### AVAILABLE DATA

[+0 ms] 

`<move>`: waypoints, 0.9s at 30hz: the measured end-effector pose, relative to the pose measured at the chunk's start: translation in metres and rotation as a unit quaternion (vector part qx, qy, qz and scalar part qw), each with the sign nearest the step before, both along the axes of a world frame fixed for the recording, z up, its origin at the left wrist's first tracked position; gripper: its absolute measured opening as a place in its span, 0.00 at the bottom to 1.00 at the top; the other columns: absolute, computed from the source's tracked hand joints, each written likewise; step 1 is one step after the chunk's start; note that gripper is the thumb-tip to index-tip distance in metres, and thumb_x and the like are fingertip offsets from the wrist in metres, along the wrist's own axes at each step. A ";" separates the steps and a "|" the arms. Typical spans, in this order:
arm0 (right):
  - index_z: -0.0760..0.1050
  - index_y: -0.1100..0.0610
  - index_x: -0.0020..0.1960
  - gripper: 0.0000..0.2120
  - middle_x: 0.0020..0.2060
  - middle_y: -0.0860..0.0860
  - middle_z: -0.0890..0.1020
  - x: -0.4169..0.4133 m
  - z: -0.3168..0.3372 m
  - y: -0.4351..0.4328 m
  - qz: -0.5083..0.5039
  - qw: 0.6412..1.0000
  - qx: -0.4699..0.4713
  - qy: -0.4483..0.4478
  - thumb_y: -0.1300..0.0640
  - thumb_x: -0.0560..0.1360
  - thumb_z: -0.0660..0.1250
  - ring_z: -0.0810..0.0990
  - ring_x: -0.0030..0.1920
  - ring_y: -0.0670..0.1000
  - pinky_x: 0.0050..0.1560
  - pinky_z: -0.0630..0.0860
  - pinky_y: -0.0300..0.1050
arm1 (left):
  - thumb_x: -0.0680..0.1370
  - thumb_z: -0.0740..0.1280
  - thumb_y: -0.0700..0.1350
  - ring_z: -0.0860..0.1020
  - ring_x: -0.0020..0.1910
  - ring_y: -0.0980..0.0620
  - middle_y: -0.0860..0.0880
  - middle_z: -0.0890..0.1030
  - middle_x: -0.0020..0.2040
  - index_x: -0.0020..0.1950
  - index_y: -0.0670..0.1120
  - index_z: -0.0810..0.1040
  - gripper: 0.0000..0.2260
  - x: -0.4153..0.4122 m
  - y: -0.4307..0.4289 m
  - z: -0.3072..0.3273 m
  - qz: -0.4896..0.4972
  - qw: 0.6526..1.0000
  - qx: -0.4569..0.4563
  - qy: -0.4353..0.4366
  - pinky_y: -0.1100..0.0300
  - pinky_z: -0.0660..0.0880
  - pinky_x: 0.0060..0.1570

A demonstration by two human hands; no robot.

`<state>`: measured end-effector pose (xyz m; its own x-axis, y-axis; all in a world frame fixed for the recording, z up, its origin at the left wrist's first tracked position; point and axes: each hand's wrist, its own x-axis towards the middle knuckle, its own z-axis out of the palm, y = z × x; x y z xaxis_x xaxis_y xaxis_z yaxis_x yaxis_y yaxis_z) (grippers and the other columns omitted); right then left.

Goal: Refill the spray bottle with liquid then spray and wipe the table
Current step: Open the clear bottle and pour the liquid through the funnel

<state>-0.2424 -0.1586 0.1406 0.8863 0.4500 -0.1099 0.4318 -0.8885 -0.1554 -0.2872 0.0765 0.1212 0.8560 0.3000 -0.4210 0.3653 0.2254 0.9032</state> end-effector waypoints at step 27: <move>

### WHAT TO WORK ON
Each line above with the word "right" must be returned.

### TASK RESULT
arm0 (right):
`<state>`: measured end-effector pose (xyz m; its own x-axis, y-axis; all in a world frame fixed for the recording, z up, its origin at the left wrist's first tracked position; point and axes: each hand's wrist, its own x-axis towards the middle knuckle, its own z-axis out of the palm, y = z × x; x y z xaxis_x xaxis_y xaxis_z yaxis_x yaxis_y yaxis_z) (grippers and the other columns omitted); right then left.

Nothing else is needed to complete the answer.